Par Jean-Pierre Mbelu.

Ne pas connaître notre histoire avec l’ONU peut pousser certains d’entre nous à pousser un ouf de soulagement après son dernier rapport dit confidentiel sur l’intervention du Rwanda chez nous. Non. Relisons les  autres rapports l’ayant précédé. L’ONU sait tout. Mais, elle n’est plus au service de la paix et de la justice dans le monde. Elle est instrumentalisée par les cinq membres permanents du Conseil de sécurité et leurs alliés. Elle sert leurs intérêts aux dépens de la  paix et de la justice dans le monde.

Quand la radio BBC dit (le 28 mai 2012) détenir un rapport confidentiel de l’ONU attestant que des Rwandais ont été formés au Rwanda pour se battre à côté des mutins de M23, elle ne fait pas une nouvelle révélation.  D’ailleurs, elle édulcore la vérité : une bonne partie des militaires Rwandais du FPR n’est jamais partie de notre pays depuis la guerre de  prédation de l’AFDL. Et qui forme les Rwandais au Rwanda pour qu’ils  aillent se battre au Congo en renfort aux mutins ?  Où sont formés depuis tout un temps les militaires Rwandais ? Aux USA. Et où plane Africom pendant ce temps ? A l’Est du Congo.

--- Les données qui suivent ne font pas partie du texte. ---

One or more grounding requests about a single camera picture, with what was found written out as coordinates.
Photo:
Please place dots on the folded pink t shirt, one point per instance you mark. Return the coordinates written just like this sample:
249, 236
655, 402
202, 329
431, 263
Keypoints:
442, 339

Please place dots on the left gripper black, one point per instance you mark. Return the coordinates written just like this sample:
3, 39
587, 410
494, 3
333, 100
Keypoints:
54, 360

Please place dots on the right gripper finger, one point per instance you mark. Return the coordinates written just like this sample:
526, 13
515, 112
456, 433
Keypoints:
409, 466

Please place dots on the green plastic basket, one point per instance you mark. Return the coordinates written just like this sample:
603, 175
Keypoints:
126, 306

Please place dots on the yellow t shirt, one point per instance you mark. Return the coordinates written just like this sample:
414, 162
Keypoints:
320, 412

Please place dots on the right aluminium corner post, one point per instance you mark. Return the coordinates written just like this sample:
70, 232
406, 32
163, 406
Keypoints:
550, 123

Pour rappel, la guerre que les grandes puissances militaires de prédation mènent contre notre pays avec la complicité de l’ONU ne datent pas d’hier.  Avant qu’il ne soit assassiné le 17 janvier 1961, voici ce que Lumumba écrivait à sa compagne Pauline :
« Ma compagne chérie, Je t’écris ces mots sans savoir s’ils te parviendront, quand ils te parviendront et si je serai en vie lorsque tu les liras. Tout au long de ma lutte pour l’indépendance de mon pays, je n’ai jamais douté un seul instant du triomphe final de la cause sacrée à laquelle mes compagnons et moi avons consacré toute notre vie. Mais ce que nous voulions pour notre pays, son droit à une vie honorable, à une dignité sans tache, à une indépendance sans restrictions, le colonialisme belge et ses alliés occidentaux – qui ont trouvé des soutiens directs et indirects, délibérés et non délibérés, parmi certains hauts fonctionnaires des Nations-Unies, cet organisme en qui nous avons placé toute notre confiance lorsque nous avons fait appel à son assistance – ne l’ont jamais voulu. » (Nous soulignons).

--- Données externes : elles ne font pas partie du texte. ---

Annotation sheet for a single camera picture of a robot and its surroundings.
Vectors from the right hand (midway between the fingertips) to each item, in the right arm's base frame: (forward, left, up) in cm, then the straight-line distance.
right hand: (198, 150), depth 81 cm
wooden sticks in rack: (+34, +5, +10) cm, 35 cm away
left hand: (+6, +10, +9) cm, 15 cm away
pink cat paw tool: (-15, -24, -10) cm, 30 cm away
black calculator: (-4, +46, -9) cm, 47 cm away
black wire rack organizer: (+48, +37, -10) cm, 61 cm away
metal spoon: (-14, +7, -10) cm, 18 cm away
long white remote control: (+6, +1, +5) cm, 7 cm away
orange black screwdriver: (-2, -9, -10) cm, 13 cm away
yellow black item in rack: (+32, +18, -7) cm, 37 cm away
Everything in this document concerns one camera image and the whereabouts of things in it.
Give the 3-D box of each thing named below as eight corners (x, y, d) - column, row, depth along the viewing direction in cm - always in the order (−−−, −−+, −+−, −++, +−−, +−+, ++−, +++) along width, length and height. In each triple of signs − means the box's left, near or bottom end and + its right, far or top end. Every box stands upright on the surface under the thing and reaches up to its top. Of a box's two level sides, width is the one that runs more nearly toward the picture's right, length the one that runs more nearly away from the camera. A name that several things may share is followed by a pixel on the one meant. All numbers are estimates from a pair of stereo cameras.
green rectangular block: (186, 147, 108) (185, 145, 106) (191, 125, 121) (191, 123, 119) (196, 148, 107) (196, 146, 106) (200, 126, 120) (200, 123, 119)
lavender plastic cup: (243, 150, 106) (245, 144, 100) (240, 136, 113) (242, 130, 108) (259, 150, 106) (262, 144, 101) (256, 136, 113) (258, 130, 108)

Contrairement aux apparences, les choses n’ont presque pas changé depuis l’assassinat de Lumumba jusqu’à ce jour. Les guerres créées  chez nous sont des guerres néocoloniales. Elles participent de la stratégie du choc et du chaos. Participant de la stratégie du choc (lire à ce sujet Naomi KLEIN, La stratégie du choc. La montée d’un capitalisme du désastre, Actes du Sud, 2008 ), elles appauvrissent notre pays et en font une proie facile entre les mains des Institutions Financières Internationales  afin qu’elles lui imposent les programmes d’ajustement structurels – ces mesures d’austérité faisant des vagues actuellement en Occident- l’ouvrant au néolibéralisme prédateur et cynique. Ces guerres participent aussi de la stratégie du chaos permettant aux charognards de tout bord de prétendre venir humanitairement au secours du « cadavre Congo ». Ce faisant, ils le dépiècent davantage : ils violent ses filles, pillent ses matières premières, tuent gratuitement ses filles et fils. Avec la complicité de certaines  de ces filles et de certains de ces fils, esclaves volontaires.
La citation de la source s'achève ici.